Vrai ou Fake : les théories du complot liées à l’attentat de Charlie Hebdo

Pourquoi Saïd Kouachi a-t-il laissé sa pièce d’identité dans sa voiture ? Comment avoir commis une erreur aussi grossière ? Cette question a alimenté de nombreuses thèses du complot, relayées par Jean-Marie Le Pen dans les pages d’un journal russe. "La carte d’identité oubliée par les frères Kouachi me rappelle le passeport qui était tombé de l’avion en feu le 11 septembre. (…) L’exécution de Charlie Hebdo porte la signature d’une opération des services secrets", a-t-il affirmé à Komsomolkaya Pravda, dans un entretien publié le 16 janvier 2015. D’autres moyens d’identification possibles L’argument est toujours le même : la pièce d’identité a été déposée par des services de renseignement français ou étrangers pour désigner un faux coupable. Ce genre de théories revenait déjà lors des attentats du 11-Septembre. Cependant, il n’est pas rare de retrouver des pièces d’identité sur les lieux d’attentats. À Berlin (Allemagne) ou Nice (Alpes-Maritimes) en 2016, les terroristes ont eux aussi laissé des pièces d’identité, mais il y a toujours d’autres moyens d’identification.
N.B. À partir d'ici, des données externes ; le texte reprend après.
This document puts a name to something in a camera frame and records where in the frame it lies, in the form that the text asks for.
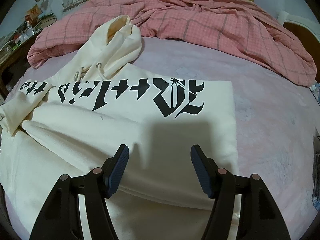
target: screw
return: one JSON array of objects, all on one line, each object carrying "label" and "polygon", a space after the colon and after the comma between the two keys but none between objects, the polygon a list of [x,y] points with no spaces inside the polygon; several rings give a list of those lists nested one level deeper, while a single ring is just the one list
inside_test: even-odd
[{"label": "screw", "polygon": [[224,175],[224,174],[227,173],[227,170],[224,169],[224,168],[219,168],[219,169],[218,169],[218,173],[221,174],[221,175]]},{"label": "screw", "polygon": [[102,169],[101,168],[94,168],[93,169],[93,173],[94,174],[99,174],[99,173],[101,173],[102,172]]},{"label": "screw", "polygon": [[62,174],[62,175],[60,176],[60,179],[61,179],[62,181],[64,181],[64,180],[66,180],[68,177],[69,177],[68,174]]},{"label": "screw", "polygon": [[260,176],[258,175],[258,174],[252,174],[252,178],[254,179],[254,180],[259,180],[260,179]]}]

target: bottle
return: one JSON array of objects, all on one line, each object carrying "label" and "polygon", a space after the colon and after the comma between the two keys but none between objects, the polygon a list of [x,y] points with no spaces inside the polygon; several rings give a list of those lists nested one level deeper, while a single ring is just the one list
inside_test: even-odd
[{"label": "bottle", "polygon": [[32,37],[35,34],[35,31],[33,29],[33,27],[30,25],[29,22],[27,22],[27,31],[26,31],[28,37]]}]

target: lavender bed sheet
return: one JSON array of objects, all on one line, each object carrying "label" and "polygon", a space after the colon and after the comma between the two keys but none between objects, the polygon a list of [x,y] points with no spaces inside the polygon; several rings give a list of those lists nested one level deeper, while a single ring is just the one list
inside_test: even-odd
[{"label": "lavender bed sheet", "polygon": [[[75,54],[51,58],[37,70],[29,68],[6,101],[23,82],[43,81]],[[133,64],[182,79],[232,81],[240,175],[260,174],[291,239],[298,240],[317,214],[311,196],[313,141],[319,134],[320,107],[310,90],[255,63],[183,41],[143,38],[143,49]],[[6,199],[13,228],[23,236],[19,218]]]}]

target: desk
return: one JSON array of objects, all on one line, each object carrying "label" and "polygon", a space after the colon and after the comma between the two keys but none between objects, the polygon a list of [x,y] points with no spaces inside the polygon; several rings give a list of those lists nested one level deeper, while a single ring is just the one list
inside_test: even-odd
[{"label": "desk", "polygon": [[10,53],[4,61],[0,64],[0,93],[5,99],[9,91],[5,87],[3,80],[2,80],[2,73],[5,69],[9,68],[12,64],[14,64],[16,61],[18,61],[20,58],[25,57],[27,58],[28,52],[32,46],[33,43],[35,43],[37,36],[40,32],[36,33],[29,39],[27,39],[24,43],[22,43],[15,51]]}]

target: pink plaid blanket
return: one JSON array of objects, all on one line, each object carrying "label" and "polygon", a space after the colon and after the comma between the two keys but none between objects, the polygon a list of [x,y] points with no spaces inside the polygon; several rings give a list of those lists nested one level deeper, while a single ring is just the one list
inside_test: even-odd
[{"label": "pink plaid blanket", "polygon": [[144,37],[182,39],[250,60],[298,85],[314,82],[316,66],[299,39],[247,0],[90,0],[42,31],[28,53],[30,65],[79,49],[96,28],[124,14]]}]
Pour les frères Kouachi, par exemple, les enquêteurs ont pu exploiter des empreintes digitales et des traces ADN. Interrogé sur ce point, un enquêteur a déclaré mi-septembre au procès des attentats contre Charlie Hebdo : "Est-ce qu’ils veulent se faire connaître et sont heureux de leur médiatisation ? Je pense que oui."